Enticed by beautiful fall weather, I dusted off my bike and headed for my favorite trail ride, a few miles north of my hometown in Springfield, MO. The trail brings me to a little country diner. In the spring, I could ride to the diner and enjoy breakfast at an outside table where I was served by friendly waitresses who were appropriately masked. But this week I found the tables moved indoors and no one, neither staff nor customers were wearing masks. I asked my server what was going on. She explained, “We only had outside tables during the pandemic.” Incredulously, I sought confirmation, “You believe the pandemic is over?” “Sure, it is,” was her confident reply.
On my solitary ride home, the silence was broken by a series of text messages from a friend, informing me that his youngest daughter had emergency oral surgery and that there is a serious infection that required hospitalization. There she endured a second and awaits a third surgery but because the hospital is full, she was put on a plinth in the waiting area of the emergency room where they started IV’s of antibiotics surrounded by other patients, far too crowded to keep a safe distance. Apparently, just a few miles south of the diner, the pandemic is not over, and the local hospitals are at capacity.
There are places where, at least for now, the pandemic is over. In fact, many countries where Covid-19 was once a serious threat, they now have fewer cases in their entire country than we currently have in our White House. The reason why the pandemic is reaching record numbers in the United States, (as well as my hometown and in rural areas just north of town) is because people are acting as if Covid-19 was a part of our past. My friend’s daughter didn’t find our health care system prepared to give her the help she desperately needed when she needed it because our health care system is burdened with caring for people who have not cared for themselves or worse, people close to them passed the virus onto them through negligence and indifference.
Unlike the countries where the virus is being successfully contained, in the USA, basic safety measures (wearing a mask, washing your hands, keeping appropriate distance from others, and staying home when you are sick) has become a partisan issue. People defiantly, proudly, ignorantly, go in public and remove their masks as soon as they are past the watchful eyes at the grocery entrance, or even the church vestibule.

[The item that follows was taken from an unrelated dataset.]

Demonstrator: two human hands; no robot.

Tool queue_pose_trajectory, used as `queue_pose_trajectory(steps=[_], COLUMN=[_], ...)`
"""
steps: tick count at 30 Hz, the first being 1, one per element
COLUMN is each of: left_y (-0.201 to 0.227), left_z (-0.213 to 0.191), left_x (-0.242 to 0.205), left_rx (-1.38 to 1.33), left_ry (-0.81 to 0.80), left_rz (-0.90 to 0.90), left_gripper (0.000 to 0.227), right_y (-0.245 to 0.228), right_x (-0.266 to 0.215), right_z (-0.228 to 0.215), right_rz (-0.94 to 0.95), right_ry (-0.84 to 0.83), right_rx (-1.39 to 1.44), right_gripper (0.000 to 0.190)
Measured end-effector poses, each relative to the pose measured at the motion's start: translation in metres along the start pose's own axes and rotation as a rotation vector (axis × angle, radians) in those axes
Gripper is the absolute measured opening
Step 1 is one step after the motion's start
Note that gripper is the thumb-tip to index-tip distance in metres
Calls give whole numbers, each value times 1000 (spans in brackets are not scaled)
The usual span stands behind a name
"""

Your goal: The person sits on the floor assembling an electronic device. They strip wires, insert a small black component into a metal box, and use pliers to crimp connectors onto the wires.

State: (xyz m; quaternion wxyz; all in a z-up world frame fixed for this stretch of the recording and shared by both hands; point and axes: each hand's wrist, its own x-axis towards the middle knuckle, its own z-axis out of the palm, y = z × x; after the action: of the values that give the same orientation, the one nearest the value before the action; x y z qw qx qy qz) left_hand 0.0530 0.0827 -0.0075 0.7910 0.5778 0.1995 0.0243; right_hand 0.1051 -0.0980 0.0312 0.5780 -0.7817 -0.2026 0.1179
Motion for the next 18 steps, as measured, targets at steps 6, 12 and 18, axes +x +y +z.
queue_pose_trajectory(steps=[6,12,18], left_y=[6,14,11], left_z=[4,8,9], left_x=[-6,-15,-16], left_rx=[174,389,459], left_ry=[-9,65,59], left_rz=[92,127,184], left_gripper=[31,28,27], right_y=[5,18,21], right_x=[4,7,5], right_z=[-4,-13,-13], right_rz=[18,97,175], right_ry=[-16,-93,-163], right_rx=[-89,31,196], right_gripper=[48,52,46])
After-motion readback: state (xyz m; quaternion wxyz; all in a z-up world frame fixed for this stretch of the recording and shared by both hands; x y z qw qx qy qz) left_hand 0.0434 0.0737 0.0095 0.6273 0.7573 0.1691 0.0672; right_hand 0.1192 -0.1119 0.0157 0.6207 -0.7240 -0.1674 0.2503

My church closed public meetings in April when the pandemic began. We hoped to be open again for May, or June, but now it looks like we will be delayed until late spring or early summer of 2021if we have not had to fold by then. This is happening specifically because people are still carelessly engaging in virus spreading activities.
If we had followed the best practices employed in South Korea, in New Zealand, even in Vietnam, we might have held our casualty count below 10,000 but due to tragic ignorance on the part of the Trump administration, and selfish indifference among our population, more than 215,000 people are dead, one fifth of small business have gone bankrupt, millions are unemployed, school systems and local governments are financially starved and our hope of returning to normal in a matter of two or three months is now stretching out to be more than a year; a death blow to many churches, restaurants, music venues, and other service industries.
My friends in health care are overworked and suffering from stress, not only from caring for Covid-19 patients who, like our president, didn’t believe in masks, but also from increased workloads as many of their older peers are taking early retirement so that they are not forced to work in life threatening conditions. Many churches, businesses, and schools have returned to in-person activity to save their financial bottom line while placing the lives of their members, customers, employees, and children at risk, following the example of our infected president who has masklessly returned to creating photo-ops and holding meetings in the Oval Office, placing staff and his own family members at risk in order to, in his mind, “look tough.”
If I seem angry it is because I am angry. These deaths, these millions of infections, were preventable. We could be on the other side of the pandemic now, but we are, in fact, on the threshold of a major spike in infections, deaths, and the inevitable casualties of job losses, business bankruptcies, and the loss of neighborhood restaurants, churches, and music venues.
Now that the same people who have refused, in these past months, to wear a mask and keep safe distance are also loudly announcing that they will not take a vaccine when it is available; so the pandemic may continue in America for more than a year and maybe more than two years. Sadly, it can be stopped but not until you are willing to love your neighbor enough to act responsibly.